:: Problem requirements ::
The answer must consist of every line in the data below that holds the word "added".

Stored entries
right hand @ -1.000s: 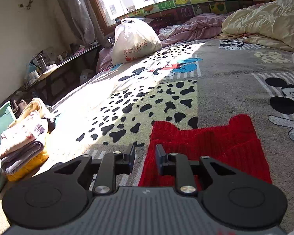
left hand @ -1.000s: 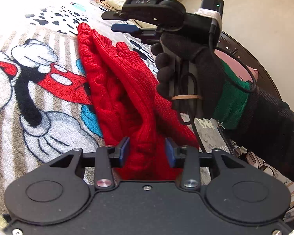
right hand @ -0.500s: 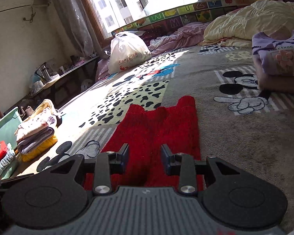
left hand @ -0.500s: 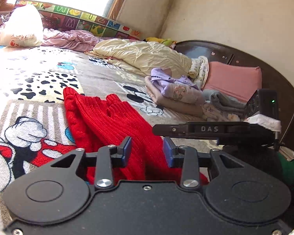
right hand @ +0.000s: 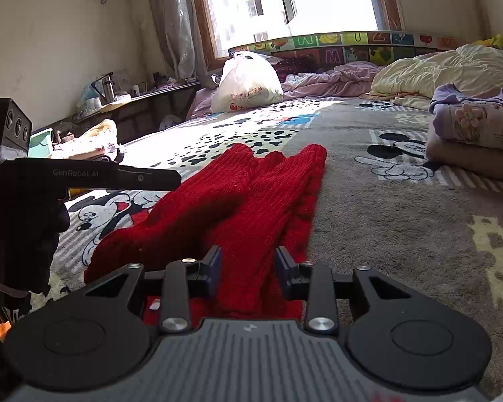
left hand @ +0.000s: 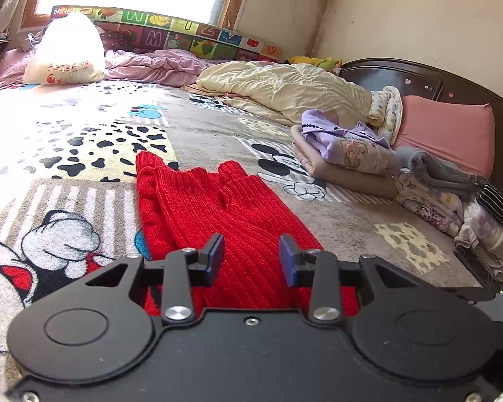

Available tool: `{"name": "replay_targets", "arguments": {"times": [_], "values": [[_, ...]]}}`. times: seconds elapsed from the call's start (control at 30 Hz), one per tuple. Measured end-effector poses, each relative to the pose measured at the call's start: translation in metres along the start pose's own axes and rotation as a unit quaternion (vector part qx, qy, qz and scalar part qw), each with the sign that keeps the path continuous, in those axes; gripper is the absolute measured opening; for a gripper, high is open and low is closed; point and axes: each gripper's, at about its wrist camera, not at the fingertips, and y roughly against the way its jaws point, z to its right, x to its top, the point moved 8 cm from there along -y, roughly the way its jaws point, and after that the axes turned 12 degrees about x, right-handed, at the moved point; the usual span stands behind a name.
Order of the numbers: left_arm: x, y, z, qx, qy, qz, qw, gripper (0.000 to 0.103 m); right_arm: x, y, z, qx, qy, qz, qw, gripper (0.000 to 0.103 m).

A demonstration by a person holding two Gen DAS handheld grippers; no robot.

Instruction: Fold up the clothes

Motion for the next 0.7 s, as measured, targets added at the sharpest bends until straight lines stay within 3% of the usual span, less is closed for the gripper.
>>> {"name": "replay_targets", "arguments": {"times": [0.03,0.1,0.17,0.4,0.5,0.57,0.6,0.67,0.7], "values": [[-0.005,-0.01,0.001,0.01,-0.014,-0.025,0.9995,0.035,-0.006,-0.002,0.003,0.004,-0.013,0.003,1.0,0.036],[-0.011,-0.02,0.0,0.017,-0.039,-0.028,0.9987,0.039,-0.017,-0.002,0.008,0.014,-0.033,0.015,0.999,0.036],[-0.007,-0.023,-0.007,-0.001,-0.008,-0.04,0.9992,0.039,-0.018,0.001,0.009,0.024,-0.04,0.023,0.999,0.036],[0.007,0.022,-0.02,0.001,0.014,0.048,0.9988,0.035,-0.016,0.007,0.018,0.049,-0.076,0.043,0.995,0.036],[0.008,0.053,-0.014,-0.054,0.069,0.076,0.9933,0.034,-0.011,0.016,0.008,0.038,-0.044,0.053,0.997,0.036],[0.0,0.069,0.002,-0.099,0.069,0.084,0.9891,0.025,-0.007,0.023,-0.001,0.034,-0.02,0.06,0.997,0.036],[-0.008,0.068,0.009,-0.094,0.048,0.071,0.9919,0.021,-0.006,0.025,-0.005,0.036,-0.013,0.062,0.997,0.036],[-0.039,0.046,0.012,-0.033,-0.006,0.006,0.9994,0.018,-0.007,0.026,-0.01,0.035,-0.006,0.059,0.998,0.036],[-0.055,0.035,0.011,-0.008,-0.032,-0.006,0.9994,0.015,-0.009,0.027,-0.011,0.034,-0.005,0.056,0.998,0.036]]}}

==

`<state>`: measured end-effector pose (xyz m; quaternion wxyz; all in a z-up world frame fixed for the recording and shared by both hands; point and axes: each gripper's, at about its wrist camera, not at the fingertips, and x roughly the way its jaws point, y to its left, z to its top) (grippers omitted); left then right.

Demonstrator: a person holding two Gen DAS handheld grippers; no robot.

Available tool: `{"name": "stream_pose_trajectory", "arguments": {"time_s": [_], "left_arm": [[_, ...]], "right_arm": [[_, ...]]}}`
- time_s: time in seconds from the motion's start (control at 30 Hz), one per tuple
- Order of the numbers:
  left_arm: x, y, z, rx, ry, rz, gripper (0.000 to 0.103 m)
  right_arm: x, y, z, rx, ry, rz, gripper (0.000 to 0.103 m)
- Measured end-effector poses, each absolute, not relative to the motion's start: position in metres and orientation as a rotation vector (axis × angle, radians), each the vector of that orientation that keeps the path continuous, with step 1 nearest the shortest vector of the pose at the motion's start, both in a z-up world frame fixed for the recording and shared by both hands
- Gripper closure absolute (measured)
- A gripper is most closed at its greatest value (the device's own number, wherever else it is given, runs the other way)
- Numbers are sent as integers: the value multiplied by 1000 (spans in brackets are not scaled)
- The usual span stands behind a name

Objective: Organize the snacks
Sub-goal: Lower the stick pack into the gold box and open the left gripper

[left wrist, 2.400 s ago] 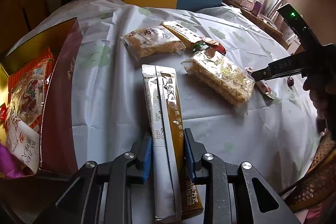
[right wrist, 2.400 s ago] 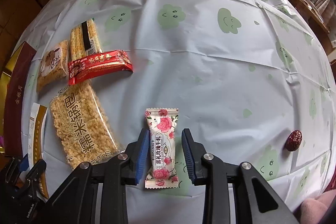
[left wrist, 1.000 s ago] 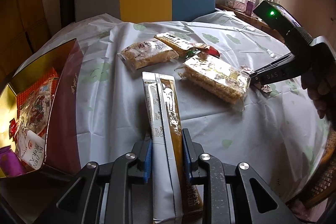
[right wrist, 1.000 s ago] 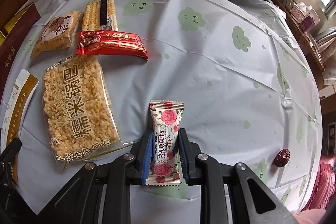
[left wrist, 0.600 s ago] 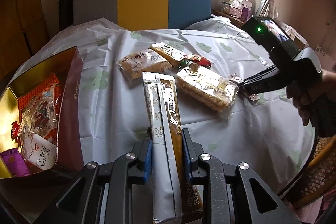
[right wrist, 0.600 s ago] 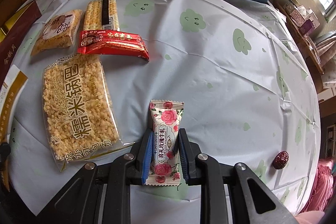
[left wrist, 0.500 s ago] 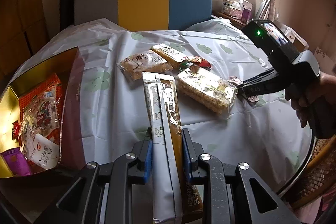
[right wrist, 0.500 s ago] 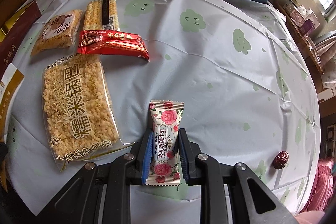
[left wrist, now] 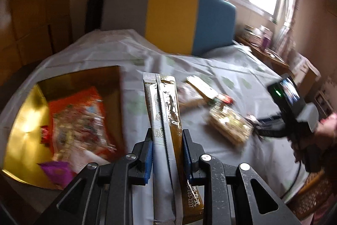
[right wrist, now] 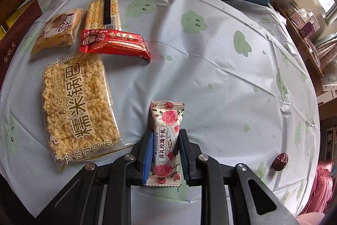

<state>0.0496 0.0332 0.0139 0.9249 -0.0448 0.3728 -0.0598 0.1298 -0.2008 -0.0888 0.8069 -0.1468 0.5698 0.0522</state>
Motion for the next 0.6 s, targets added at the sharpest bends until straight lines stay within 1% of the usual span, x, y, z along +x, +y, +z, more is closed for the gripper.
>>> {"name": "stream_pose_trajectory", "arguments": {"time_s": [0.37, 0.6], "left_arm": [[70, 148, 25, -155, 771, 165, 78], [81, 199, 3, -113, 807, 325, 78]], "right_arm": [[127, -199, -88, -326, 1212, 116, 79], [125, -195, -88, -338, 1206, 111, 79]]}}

:: Result for this exercise ::
Motion for the next 0.7 s, as measured, targets added at the sharpest bends until straight lines stay within 3% of the usual span, less is closed for the gripper.
Motion for the next 0.6 s, targets added at the sharpest bends until straight lines stay within 1% of the usual span, x, y, z along +x, +y, +z, more is closed for the gripper.

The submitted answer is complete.